*EXERCISE PROMPT*: Go through the following listing and count each line that contains the string "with"; the answer is that number alone.

*EXERCISE DATA*:
== == ==

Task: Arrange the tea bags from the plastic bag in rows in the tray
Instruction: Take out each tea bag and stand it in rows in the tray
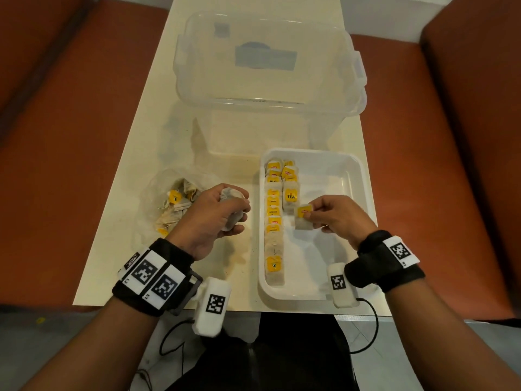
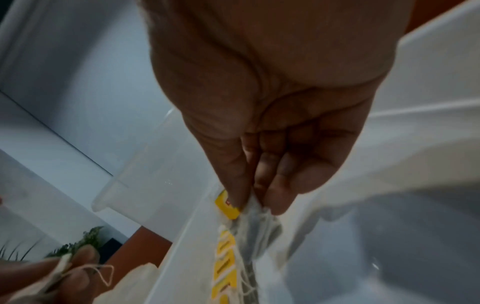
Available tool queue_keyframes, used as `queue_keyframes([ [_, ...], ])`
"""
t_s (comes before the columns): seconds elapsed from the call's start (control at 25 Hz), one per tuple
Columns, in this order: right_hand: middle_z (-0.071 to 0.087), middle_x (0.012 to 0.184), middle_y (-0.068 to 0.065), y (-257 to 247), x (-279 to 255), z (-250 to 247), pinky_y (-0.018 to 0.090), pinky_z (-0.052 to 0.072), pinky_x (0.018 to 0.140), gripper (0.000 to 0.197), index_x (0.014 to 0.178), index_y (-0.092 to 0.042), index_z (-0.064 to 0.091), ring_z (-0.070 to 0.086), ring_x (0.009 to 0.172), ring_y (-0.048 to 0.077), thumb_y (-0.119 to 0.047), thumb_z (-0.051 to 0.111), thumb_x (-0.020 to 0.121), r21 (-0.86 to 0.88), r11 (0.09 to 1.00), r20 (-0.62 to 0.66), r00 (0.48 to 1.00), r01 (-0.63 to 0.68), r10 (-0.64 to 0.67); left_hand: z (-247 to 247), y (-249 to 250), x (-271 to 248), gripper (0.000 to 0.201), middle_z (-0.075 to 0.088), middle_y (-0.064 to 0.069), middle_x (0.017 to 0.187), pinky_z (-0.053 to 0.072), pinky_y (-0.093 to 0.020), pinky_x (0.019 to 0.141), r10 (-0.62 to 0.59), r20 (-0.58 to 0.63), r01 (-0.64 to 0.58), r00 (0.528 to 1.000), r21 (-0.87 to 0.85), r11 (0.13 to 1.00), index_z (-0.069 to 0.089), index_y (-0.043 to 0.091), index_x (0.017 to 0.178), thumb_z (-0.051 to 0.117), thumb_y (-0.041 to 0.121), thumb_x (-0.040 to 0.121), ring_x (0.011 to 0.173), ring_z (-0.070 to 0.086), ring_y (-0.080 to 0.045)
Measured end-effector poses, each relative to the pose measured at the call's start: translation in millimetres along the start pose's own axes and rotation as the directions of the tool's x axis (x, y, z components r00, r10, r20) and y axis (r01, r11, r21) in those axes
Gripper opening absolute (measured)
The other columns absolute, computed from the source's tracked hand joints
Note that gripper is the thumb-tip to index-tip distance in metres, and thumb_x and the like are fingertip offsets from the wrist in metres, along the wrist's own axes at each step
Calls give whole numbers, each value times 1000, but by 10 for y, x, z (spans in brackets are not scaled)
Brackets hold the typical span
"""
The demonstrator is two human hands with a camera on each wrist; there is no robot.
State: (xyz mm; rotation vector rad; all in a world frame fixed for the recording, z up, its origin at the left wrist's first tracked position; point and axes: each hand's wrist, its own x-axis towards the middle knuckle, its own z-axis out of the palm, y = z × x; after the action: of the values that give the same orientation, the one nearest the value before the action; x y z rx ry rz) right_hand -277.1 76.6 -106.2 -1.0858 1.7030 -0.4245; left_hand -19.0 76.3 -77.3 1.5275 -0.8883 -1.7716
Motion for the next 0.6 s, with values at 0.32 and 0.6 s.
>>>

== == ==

*ANSWER SPACE*: 2